By Dieuwke van Barneveld

Consumers are giving more and more thought to the origin of the products that they purchase.

 

The result is a growing demand for traditional and/or regional products. More and more often, knowing where your food comes from and what it is made of is becoming the standard. This may concern a product from one’s own surroundings, such as a biscuit from the mill around the corner, or a regional cheese. But it can also be a wine from a wine producer in the M├ędoc, or olive oil from Tuscany, in which the consumer has a clear impression of the origin of the product. This is a favourable development, and a trend that we as the business community must anticipate on by offering lovely regional products alongside the regular range of products.

Handcrafted

 

Most of the producers of these traditional products are small-scale companies. These companies generally have but a few employees and often lack the knowledge or time to build and maintain a HACCP-system. They make products of which the labels do not (yet) comply with the regulation (EU) 1169/2011. For example, it may be that not all of the ingredients in a biscuit are listed, or the nutritional value of a type of cheese is unknown. And the analysis certificates that guarantee the raw material hazards may not be easy to come by as well.

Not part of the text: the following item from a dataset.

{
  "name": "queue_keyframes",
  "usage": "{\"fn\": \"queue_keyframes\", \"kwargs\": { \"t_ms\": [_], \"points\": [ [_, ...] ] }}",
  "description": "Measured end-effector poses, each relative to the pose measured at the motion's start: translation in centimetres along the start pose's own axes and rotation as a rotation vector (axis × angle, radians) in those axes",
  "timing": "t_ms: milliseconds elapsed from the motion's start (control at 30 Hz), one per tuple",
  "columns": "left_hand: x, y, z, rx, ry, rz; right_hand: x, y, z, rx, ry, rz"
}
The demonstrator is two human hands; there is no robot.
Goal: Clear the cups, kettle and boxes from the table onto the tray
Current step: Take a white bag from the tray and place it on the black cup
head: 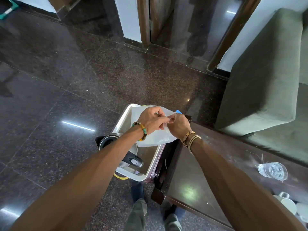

Without a quality system in place

 

Purchasing is becoming increasingly important within the present (GFSI-recognised) quality systems, but combining the strict purchasing policy in accordance with the requirements of the standards and purchasing these regional products seems difficult. Naturally, the responsibility lies first and foremost with the producers and the easiest solution would be to have all of the small companies acquire a GFSI certification. We would then know for sure that a functioning HACCP-system is in place, that the raw material hazards have been identified and that the traceability is guaranteed. But a major quality system of that kind is a huge burden on small companies. Not only in a financial sense, but also in terms of the administration and with that, time.

Whose responsible for the food safety?

 

What it will often boil down to is that we must take the responsibility of guaranteeing the food safety of these products.

Which measures can we take to that end? A few suggestions are given below.

– With respect to guaranteeing the raw material hazards, one option is to approach the suppliers of the products. Too time-consuming? Then there is also the option of having a product tested on your own initiative. You can then be sure that the wine does not contain pesticides, for example.

– Checking the labels. Are all of the ingredients listed, are the allergens specified and are the nutritional values provided?

– A supplier audit is a good way to assess whether the company operates according to HACCP-guidelines. And this also provides an opportunity to give tips that can help the company excel to a higher level.